Share

Bab5

ISTRI GLOWING SUAMI KELING 5

"Kamu itu kebangetan, masih pagi buta sudah nongkrong di pinggir jalan, apa ya nggak ada kerjaan di rumah, hah!" maki Bu Dewi sambil menunjuk-nunjuk wajah Risma. Sedangkan tangan kanannya memegangi sejadah dan mukena.

Risma justru celingak celinguk, takut jadi tontonan orang lewat. Rasanya dia sudah kebal dengan cacian juga makian mertuanya itu. Lebih kerasa malu jika sampai jadi tontonan orang. Mbak Lilis yang tadi dibelakangnya sekarang sudah berdiri di sampingnya. Dia menyengggol lengannya, menatap wajah Risma dengan kening berkerut.Risma hanya mengangkat bahu.

"Masih pagi, Bu. Nggak baik marah-marah. Kok tumben bawa mukena segala, Ibu dari mushola?" tanya Risma lembut, berusaha mengalihkan bahasan.

Akan jadi drama dan merusak moodnya jika diladeni. Ia lalu menggandeng tangannya, mengajak jalan meninggalkan halaman rumah Mbak Lilis tanpa terkesan menyuruh.

"Air di rumah mati dari kemarin sore. Dari pada nggak salat ya mending ke mushola sekalian salat jamaah," jelas Bu Dewi. Suaranya sudah tak selantang tadi, meski masih sedikit ketus.

"Bukannya ada Mas Joni di rumah, Bu?" tanya Risma sambil jalan bersisian.

"Dia kerja Shift malam, baru pulang nanti jam tujuh!"

"Ya udah biar Risma anter sampai rumah. Takutnya jatuh di jalan nggak ada orang lihat kan repot,"

Bu Dewi langsung melepaskan pegangan tangan Risma dan melotot. "Kamu pikir aku udah rabun apa!" sungutnya.

"Salah lagi," gumam Risma sambil mengaruk pipinya.

Bu Dewi berjalan mendahului Risma sambil menggerutu. Sedangkan Risma dan Mbak Lilis jalan santai di belakangnya.

"Kok betah punya mertua ajaib gitu. Nggak mau tuker tambah?" canda Mbak Lilis.

"Ssttt ... yang kayak gini langka, jarang ada," sahut Risma. Keduanya lalu cekikikan sambil menutup mulut.

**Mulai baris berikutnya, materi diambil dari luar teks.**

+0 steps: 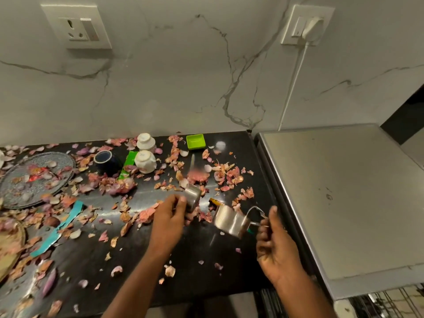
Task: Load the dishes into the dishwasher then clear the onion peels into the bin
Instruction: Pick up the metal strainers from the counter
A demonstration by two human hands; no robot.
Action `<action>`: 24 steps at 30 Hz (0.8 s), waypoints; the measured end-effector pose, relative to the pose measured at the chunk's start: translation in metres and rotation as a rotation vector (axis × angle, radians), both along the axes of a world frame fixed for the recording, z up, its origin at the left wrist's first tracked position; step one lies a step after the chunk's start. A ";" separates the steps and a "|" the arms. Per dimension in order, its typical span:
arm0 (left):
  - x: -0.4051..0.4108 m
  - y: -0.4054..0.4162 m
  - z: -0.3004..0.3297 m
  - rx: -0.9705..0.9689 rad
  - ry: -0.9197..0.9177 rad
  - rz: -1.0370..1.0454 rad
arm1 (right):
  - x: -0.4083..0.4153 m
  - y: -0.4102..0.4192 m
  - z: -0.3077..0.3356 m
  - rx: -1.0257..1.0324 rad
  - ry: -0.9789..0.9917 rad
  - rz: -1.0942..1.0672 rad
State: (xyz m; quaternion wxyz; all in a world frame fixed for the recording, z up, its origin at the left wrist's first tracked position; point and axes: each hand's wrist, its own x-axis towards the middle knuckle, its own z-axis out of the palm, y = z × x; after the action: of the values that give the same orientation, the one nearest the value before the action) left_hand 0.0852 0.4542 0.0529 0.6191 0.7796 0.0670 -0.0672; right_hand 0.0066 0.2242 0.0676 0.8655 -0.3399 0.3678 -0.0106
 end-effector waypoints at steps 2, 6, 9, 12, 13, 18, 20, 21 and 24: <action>-0.007 -0.002 -0.008 0.208 -0.068 -0.056 | -0.010 -0.001 0.002 -0.361 -0.080 0.096; -0.014 -0.013 -0.019 0.511 -0.144 -0.162 | -0.031 -0.011 0.017 -0.768 -0.290 0.156; -0.015 -0.021 -0.028 0.681 -0.167 -0.221 | -0.038 -0.020 0.023 -0.843 -0.372 0.135; -0.013 -0.027 -0.037 0.749 -0.170 -0.260 | -0.042 -0.030 0.026 -0.888 -0.408 0.092; -0.013 -0.029 -0.037 0.763 -0.162 -0.278 | -0.043 -0.034 0.027 -0.909 -0.417 0.089; -0.026 -0.048 -0.003 0.694 -0.315 -0.264 | -0.047 -0.052 0.030 -0.992 -0.459 0.097; -0.035 -0.062 0.025 0.484 -0.531 -0.273 | -0.049 -0.057 0.030 -1.050 -0.480 0.118; -0.040 -0.070 0.038 0.419 -0.627 -0.331 | -0.049 -0.060 0.030 -1.078 -0.492 0.133; -0.050 -0.098 0.054 0.460 -0.680 -0.617 | -0.048 -0.068 0.031 -1.139 -0.550 0.184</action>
State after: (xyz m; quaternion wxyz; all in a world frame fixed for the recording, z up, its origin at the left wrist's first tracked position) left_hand 0.0351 0.3563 0.1070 0.3695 0.8569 -0.3584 0.0271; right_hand -0.0417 0.1563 0.0986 0.6092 -0.7617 0.0385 -0.2171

Entah karena kurang fokus atau tersandung, Bu Dewi tiba-tiba jatuh tersungkur. Membuat Risma dan Mbak Lilis panik.

"Innalilahi," ucap mereka bersamaan, lalu berjalan cepat menghampiri Bu Dewi.

"Ibu nggak apa-apa? Kok bisa jatuh? Mana yang sakit?" cecar Risma saking paniknya.

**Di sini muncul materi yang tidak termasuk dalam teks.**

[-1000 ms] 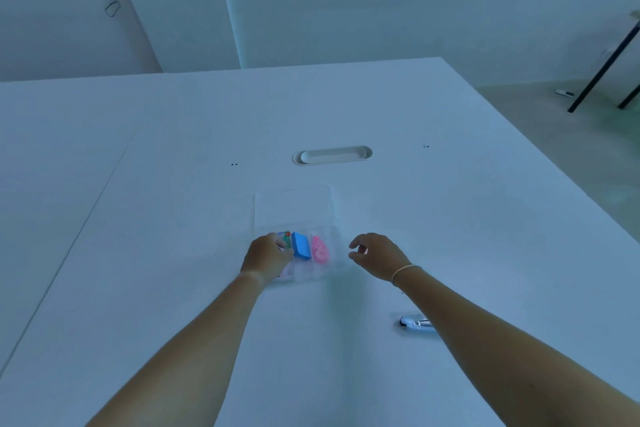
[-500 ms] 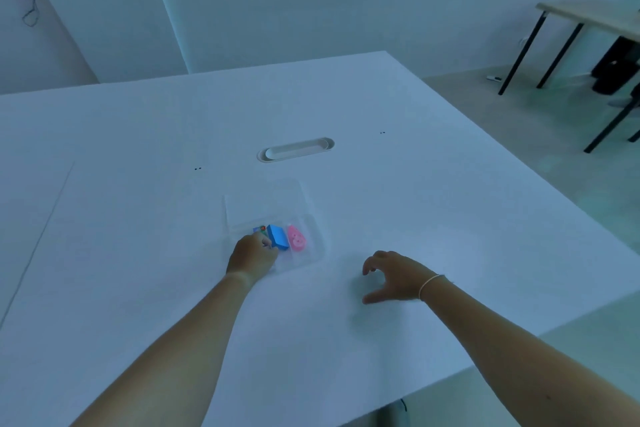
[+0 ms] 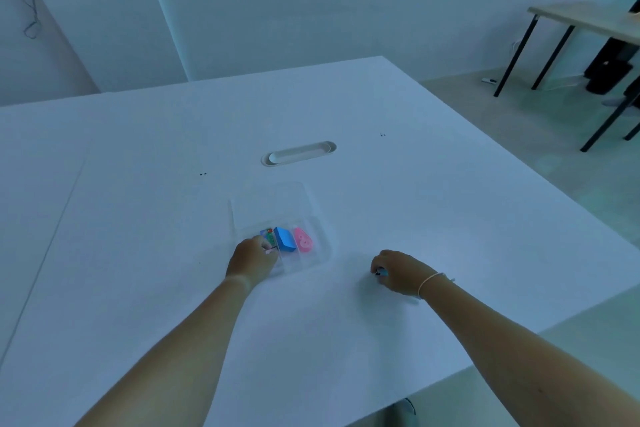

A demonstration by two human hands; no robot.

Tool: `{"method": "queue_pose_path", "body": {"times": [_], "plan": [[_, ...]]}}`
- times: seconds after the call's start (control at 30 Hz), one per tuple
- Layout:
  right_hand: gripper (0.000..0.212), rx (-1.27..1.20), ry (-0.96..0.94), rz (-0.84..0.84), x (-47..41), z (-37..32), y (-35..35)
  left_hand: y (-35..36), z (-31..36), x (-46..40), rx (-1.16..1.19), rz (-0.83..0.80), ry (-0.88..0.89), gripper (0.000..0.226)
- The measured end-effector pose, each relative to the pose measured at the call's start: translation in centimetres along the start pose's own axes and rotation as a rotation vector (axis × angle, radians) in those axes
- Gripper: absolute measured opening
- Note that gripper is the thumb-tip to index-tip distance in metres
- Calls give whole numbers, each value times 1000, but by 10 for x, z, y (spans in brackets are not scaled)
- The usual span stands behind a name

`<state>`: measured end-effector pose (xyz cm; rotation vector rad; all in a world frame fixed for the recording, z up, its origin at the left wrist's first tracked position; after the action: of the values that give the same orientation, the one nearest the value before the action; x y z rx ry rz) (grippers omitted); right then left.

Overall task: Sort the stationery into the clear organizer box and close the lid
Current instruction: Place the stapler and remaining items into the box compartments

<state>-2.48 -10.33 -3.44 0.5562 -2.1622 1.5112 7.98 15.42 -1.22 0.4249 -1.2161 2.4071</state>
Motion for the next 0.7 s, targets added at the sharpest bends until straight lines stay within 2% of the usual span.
{"method": "queue_pose_path", "body": {"times": [0.37, 0.7], "plan": [[25, -377, -148, 252, -47, -63, -61, -22, -21, -7, 72, 49, -35, 20], [26, -370, -175, 282, -98, -93, -95, -28, -38, -18, -25, 67, -125, 34]]}}
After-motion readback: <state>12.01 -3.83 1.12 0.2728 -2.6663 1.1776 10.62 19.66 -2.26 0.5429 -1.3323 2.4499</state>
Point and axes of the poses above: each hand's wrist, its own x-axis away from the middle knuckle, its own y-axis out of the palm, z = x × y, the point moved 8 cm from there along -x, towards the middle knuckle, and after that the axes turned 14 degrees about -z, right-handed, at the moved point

Bu Dewi hanya diam saja sambil meringis memegangi lututnya yang ngilu. Mbak Lilis langsung memunguti mukena juga sejadah Bu Dewi.

"Biar aku bawain mukenanya!" ucap Mbak Lilis.

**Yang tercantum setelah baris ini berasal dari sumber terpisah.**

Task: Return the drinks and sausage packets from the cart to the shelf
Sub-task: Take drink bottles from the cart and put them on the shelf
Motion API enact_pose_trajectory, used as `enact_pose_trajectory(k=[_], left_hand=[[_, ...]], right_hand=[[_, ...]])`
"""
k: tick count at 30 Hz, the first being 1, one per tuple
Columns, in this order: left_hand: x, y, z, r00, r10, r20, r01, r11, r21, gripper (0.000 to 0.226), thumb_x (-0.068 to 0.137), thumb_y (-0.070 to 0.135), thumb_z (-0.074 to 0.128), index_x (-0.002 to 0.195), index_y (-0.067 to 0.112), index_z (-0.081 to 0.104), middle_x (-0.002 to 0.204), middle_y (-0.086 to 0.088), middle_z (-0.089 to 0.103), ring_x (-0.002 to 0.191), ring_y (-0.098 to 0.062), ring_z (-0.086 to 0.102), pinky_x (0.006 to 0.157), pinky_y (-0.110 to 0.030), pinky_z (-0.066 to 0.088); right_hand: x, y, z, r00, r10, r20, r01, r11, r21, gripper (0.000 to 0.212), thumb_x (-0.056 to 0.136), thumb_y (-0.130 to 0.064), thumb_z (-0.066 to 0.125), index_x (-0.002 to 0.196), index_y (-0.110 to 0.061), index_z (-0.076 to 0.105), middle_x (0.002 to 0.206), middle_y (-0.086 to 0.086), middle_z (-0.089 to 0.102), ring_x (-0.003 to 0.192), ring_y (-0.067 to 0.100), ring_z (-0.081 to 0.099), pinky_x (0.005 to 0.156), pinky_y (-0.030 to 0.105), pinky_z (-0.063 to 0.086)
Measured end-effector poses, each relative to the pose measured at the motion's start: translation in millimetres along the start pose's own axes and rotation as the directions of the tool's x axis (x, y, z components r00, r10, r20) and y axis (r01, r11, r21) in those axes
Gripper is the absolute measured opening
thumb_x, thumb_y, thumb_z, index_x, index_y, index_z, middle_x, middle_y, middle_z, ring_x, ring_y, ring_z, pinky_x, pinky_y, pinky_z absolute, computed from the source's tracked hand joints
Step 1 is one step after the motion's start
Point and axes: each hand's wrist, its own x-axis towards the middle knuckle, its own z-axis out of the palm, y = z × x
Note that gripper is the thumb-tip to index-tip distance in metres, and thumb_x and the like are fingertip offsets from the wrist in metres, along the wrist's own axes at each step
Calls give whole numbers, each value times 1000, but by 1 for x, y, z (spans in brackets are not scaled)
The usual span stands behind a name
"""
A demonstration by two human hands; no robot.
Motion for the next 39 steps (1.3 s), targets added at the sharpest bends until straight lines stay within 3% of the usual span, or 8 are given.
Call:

"Ayo, Bu, biar Risma bantu!" Risma membantu ibu mertuanya bangun lalu berjalan memapahnya. Untung saja sudah dekat rumah. Mbak Lilis mengekori di belakangnya membawakan mukena dan sejadahnya.

"Pintunya dikunci nggak, Bu?" tanya Risma pelan saat sudah sampai depan rumah.

"Ibu nggak kunci," jawab Bu Dewi.

Risma hanya mengangguk. Dia lalu membantu ibu mertuanya duduk di kursi teras. Tangannya terulur meminta mukena juga sejadah yang di bawa Mbak Lilis, akan ia taruh di dalam.

Saat hendak melangkah masuk setelah membuka pintu, ia menoleh lagi. "Ibu duduk di dalam saja ya?"

"Disini saja sambil lihat orang lewat. Di dalam sepi," tolak Bu Dewi. Risma hanya mengangguk dan melanjutkan langkahnya, meletakkan mukena dan sejadah di kamar ibu mertuanya.

Saat melewati depan kamar Mas Joni yang separuh terbuka pintunya ia melirik sekilas, menggeleng-gelengkan kepala melihat isi kamar yang berantakan juga pakaian kotor yang ditupuk disudut kamar. Risma lalu keluar rumah lagi dan melihat ibu mertuanya tengah ngobrol dengan Mbak Lilis.

"Ada yang sakit nggak, Bu?" tanya Risma lalu jongkong di depan kursi Bu Dewi. Mengamati kaki mertuanya itu barang kali ada yang lecet.

"Nggak ada, cuma lututnya rada ngilu," jawab Bu Dewi ketus.

"Mau dipanggilin tukang urut? Takutnya nanti badannya pegel-pegel."

"Nggak usah!" Risma menghela nafas pelan, menyerah. Ia lalu berdiri perlahan.

"Yaudah, Risma tinggal ya. Ibu nggak usah masak, nanti aku kesini lagi anterin sayur," ujar Risma lalu mencium punggung tangan ibu mertuanya dan pamit.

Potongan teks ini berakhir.